**TASK REQUIREMENTS:**
Reproduce the data that follows character for character, but omit its pictures.

# # # # # # #

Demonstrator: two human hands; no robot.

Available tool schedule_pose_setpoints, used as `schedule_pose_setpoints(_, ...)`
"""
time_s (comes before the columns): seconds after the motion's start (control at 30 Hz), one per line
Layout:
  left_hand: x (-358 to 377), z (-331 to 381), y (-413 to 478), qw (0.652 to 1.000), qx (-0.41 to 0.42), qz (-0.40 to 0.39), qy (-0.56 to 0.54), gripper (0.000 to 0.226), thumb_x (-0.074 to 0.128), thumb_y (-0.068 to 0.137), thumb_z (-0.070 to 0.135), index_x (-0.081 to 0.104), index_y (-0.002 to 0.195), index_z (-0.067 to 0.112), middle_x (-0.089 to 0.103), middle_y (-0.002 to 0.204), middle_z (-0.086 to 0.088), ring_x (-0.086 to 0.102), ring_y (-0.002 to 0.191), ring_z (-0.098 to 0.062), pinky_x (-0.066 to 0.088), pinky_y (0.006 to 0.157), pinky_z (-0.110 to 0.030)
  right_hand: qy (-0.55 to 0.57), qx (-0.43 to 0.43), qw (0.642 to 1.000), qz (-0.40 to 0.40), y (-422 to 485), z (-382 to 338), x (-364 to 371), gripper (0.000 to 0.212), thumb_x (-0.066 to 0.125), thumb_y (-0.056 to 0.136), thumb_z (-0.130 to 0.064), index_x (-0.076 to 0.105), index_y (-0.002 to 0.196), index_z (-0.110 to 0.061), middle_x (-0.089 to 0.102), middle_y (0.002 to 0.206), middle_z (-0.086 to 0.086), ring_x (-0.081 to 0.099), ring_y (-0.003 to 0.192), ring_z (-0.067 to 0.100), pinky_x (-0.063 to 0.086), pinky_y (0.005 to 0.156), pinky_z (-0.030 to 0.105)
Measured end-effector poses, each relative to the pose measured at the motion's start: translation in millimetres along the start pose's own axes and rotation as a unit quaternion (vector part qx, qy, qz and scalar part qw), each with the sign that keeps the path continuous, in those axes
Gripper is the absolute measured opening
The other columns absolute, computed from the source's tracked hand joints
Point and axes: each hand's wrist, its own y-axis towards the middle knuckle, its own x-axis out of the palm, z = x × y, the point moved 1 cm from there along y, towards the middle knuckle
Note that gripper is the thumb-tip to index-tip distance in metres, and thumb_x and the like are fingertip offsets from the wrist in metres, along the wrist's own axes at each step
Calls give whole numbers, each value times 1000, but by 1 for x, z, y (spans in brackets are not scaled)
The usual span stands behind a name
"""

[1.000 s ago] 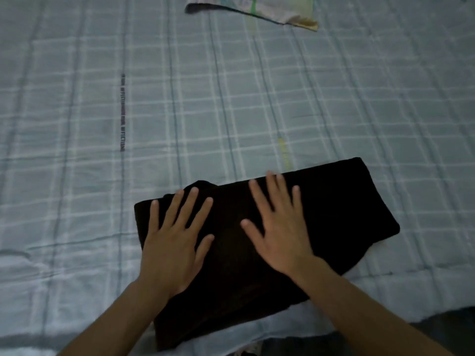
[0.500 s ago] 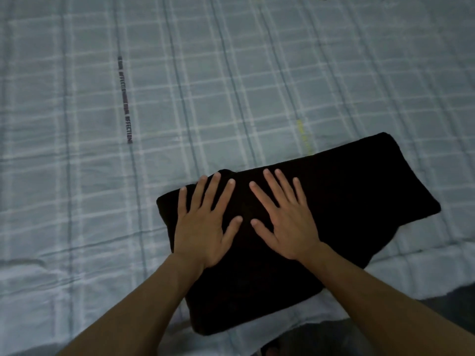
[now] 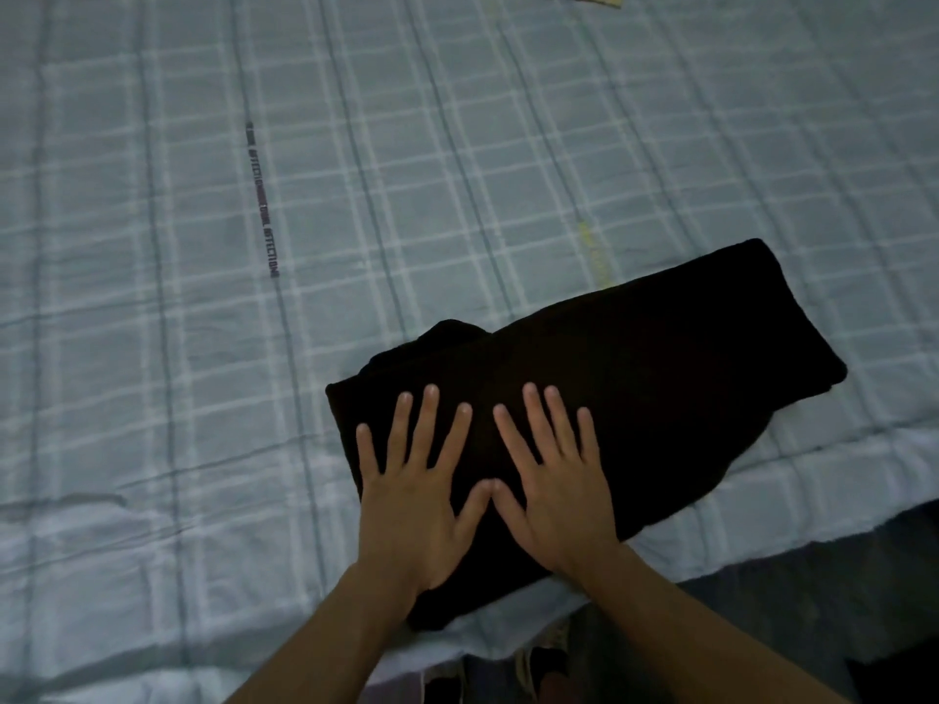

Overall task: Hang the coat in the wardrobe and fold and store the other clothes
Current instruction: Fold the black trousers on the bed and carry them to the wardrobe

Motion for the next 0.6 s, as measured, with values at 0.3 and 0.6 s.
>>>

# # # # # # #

**YOUR RESPONSE:**
Demonstrator: two human hands; no robot.

Available tool schedule_pose_setpoints, used as `schedule_pose_setpoints(_, ...)`
"""
time_s (comes before the columns): seconds after the motion's start (control at 30 Hz), one per line
Layout:
  left_hand: x (-358 to 377), z (-331 to 381), y (-413 to 478), qw (0.652 to 1.000), qx (-0.41 to 0.42), qz (-0.40 to 0.39), qy (-0.56 to 0.54), gripper (0.000 to 0.226), thumb_x (-0.074 to 0.128), thumb_y (-0.068 to 0.137), thumb_z (-0.070 to 0.135), index_x (-0.081 to 0.104), index_y (-0.002 to 0.195), index_z (-0.067 to 0.112), middle_x (-0.089 to 0.103), middle_y (-0.002 to 0.204), middle_z (-0.086 to 0.088), ring_x (-0.086 to 0.102), ring_y (-0.002 to 0.191), ring_z (-0.098 to 0.062), pinky_x (-0.066 to 0.088), pinky_y (0.006 to 0.157), pinky_z (-0.110 to 0.030)
  right_hand: qy (-0.55 to 0.57), qx (-0.43 to 0.43), qw (0.642 to 1.000), qz (-0.40 to 0.40), y (-422 to 485), z (-382 to 338), x (-364 to 371), gripper (0.000 to 0.212), thumb_x (-0.066 to 0.125), thumb_y (-0.056 to 0.136), thumb_z (-0.130 to 0.064), index_x (-0.076 to 0.105), index_y (-0.002 to 0.196), index_z (-0.110 to 0.061), middle_x (-0.089 to 0.102), middle_y (0.002 to 0.206), middle_z (-0.086 to 0.086), ring_x (-0.081 to 0.099), ring_y (-0.003 to 0.192), ring_z (-0.067 to 0.100), pinky_x (-0.063 to 0.086), pinky_y (0.005 to 0.156), pinky_z (-0.030 to 0.105)
Measured end-effector poses, each relative to the pose measured at the motion's start: translation in millimetres along the start pose's own axes and rotation as a unit quaternion (vector part qx, qy, qz and scalar part qw), each with the sign that keeps the path continuous, in those axes
Gripper is the absolute measured opening
The other columns absolute, computed from the source's tracked hand joints
Point and axes: each hand's wrist, its own y-axis towards the middle knuckle, its own x-axis out of the palm, z = x × y, the point moved 1 cm from there along y, towards the middle knuckle
Note that gripper is the thumb-tip to index-tip distance in metres, and thumb_x and the like are fingertip offsets from the wrist in metres, along the wrist's own axes at each step
Calls give whole numbers, each value times 1000, but by 1 for x, z, y (spans in brackets are not scaled)
The usual span stands behind a name
"""

[1.000 s ago] 
[0.500 s ago] 
[now] 

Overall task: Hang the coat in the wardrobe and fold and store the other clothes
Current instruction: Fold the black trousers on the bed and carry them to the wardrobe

Motion for the next 0.6 s, as measured, with values at 0.3 and 0.6 s.
>>>

The full output has already been given.